Sur le plan économique, la FAO estime que 1,5 milliard de personnes dépendent des produits de la pêche pour leur subsistance quotidienne, que ce soit à travers la capture, la transformation ou la commercialisation des ressources marines.
Les récifs coralliens, un écosystème à lui seul stratégique
Les récifs coralliens méritent une attention particulière. Ils abritent plus d’un tiers de la biodiversité marine mondiale et font vivre directement plus de 500 millions de personnes, selon la Plateforme Océan et Climat.
Ces populations ne survivent pas seulement grâce à la pêche. Elles tirent également des revenus du tourisme côtier, de la protection naturelle des littoraux contre les tempêtes, et de la pharmacologie marine, un secteur en pleine expansion dont les récifs sont le principal vivier de molécules actives.
Les récifs sont aujourd’hui soumis à des pressions multiples : élévation de la température des eaux, acidification des océans, surpêche, pollution plastique et urbanisation du littoral. Le blanchissement corallien, autrefois exceptionnel, tend à devenir un phénomène récurrent.
Pourquoi la perte de biodiversité marine touche d’abord les plus vulnérables
Ce point est rarement mis en avant dans les articles généralistes, et c’est pourtant l’un des plus importants. La Convention sur la diversité biologique des Nations unies le souligne sans détour : la perte de biodiversité marine frappe en priorité les populations pauvres, celles qui n’ont pas les moyens de se substituer aux services fournis gratuitement par les écosystèmes côtiers.
Là où un pays industrialisé peut compenser la raréfaction du poisson par l’aquaculture intensive ou l’importation, une communauté de pêcheurs artisanaux en Asie du Sud-Est ou en Afrique subsaharienne n’a pas cette latitude. La dégradation de l’écosystème marin se traduit directement en insécurité alimentaire, en perte de revenus et en migrations forcées.

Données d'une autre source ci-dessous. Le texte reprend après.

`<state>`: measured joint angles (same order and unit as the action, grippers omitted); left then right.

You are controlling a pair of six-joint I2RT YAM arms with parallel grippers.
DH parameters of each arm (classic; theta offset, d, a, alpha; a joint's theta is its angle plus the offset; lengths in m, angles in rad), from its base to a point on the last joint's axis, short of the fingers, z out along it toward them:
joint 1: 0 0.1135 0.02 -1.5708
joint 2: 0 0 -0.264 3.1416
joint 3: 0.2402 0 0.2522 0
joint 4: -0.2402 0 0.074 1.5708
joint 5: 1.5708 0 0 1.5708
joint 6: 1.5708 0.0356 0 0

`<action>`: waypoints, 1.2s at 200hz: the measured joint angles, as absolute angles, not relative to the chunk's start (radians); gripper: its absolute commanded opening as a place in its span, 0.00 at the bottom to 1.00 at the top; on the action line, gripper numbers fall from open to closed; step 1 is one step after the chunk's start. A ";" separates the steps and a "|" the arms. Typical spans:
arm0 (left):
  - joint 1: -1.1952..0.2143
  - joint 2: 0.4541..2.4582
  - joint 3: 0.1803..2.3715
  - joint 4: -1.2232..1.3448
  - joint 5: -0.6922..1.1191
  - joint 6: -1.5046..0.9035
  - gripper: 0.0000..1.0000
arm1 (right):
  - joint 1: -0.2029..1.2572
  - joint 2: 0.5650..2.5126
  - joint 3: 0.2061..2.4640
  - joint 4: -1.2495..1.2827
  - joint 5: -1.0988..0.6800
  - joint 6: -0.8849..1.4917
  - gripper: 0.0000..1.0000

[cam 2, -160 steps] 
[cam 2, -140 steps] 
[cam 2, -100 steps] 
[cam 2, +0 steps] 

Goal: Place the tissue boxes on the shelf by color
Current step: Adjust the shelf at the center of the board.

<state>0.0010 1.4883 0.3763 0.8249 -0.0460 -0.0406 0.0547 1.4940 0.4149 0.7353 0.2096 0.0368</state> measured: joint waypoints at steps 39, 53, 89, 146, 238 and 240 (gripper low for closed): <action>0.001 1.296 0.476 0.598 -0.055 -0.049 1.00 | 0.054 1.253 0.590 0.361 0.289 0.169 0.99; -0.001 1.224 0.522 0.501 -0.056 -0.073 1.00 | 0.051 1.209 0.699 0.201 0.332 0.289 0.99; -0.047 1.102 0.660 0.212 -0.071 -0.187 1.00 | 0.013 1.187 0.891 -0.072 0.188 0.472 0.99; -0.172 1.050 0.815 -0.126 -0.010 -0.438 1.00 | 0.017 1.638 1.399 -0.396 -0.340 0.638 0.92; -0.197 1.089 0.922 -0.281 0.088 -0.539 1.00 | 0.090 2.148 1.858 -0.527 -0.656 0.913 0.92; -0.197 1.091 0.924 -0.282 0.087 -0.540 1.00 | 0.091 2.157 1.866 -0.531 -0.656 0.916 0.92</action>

Les services écosystémiques marins, une valeur économique sous-estimée
La biodiversité marine ne fournit pas que de la nourriture. Elle produit environ la moitié de l’oxygène de la Terre, stocke d’importantes quantités de carbone, régule le climat à l’échelle planétaire et protège les littoraux des phénomènes extrêmes.
Ces services écosystémiques ont une valeur économique réelle, difficile à chiffrer globalement mais dont la disparition serait impossible à compenser techniquement ou financièrement à court terme.
Les mangroves, par exemple, stockent jusqu’à 4 fois plus de carbone qu’une forêt tropicale équivalente à surface identique. Leur destruction accélère à la fois le changement climatique et la vulnérabilité des populations côtières aux inondations.
Ce que dit la biodiversité marine sur l’état de l’océan
Les scientifiques utilisent parfois l’expression de « canari dans la mine de charbon » pour décrire la biodiversité marine. Les variations dans la répartition, l’abondance ou le comportement des espèces marines sont des indicateurs précoces de déséquilibres environnementaux plus larges.
107 espèces marines sont aujourd’hui inscrites sur la liste rouge des espèces menacées de l’UICN pour les seules eaux françaises. Plusieurs stocks de poissons commerciaux en Méditerranée et en Atlantique sont considérés comme surexploités ou en état critique.
La biodiversité n’est pas un enjeu abstrait. Elle conditionne la résilience des écosystèmes face aux perturbations, et donc la pérennité des ressources dont dépendent des milliards de personnes chaque jour.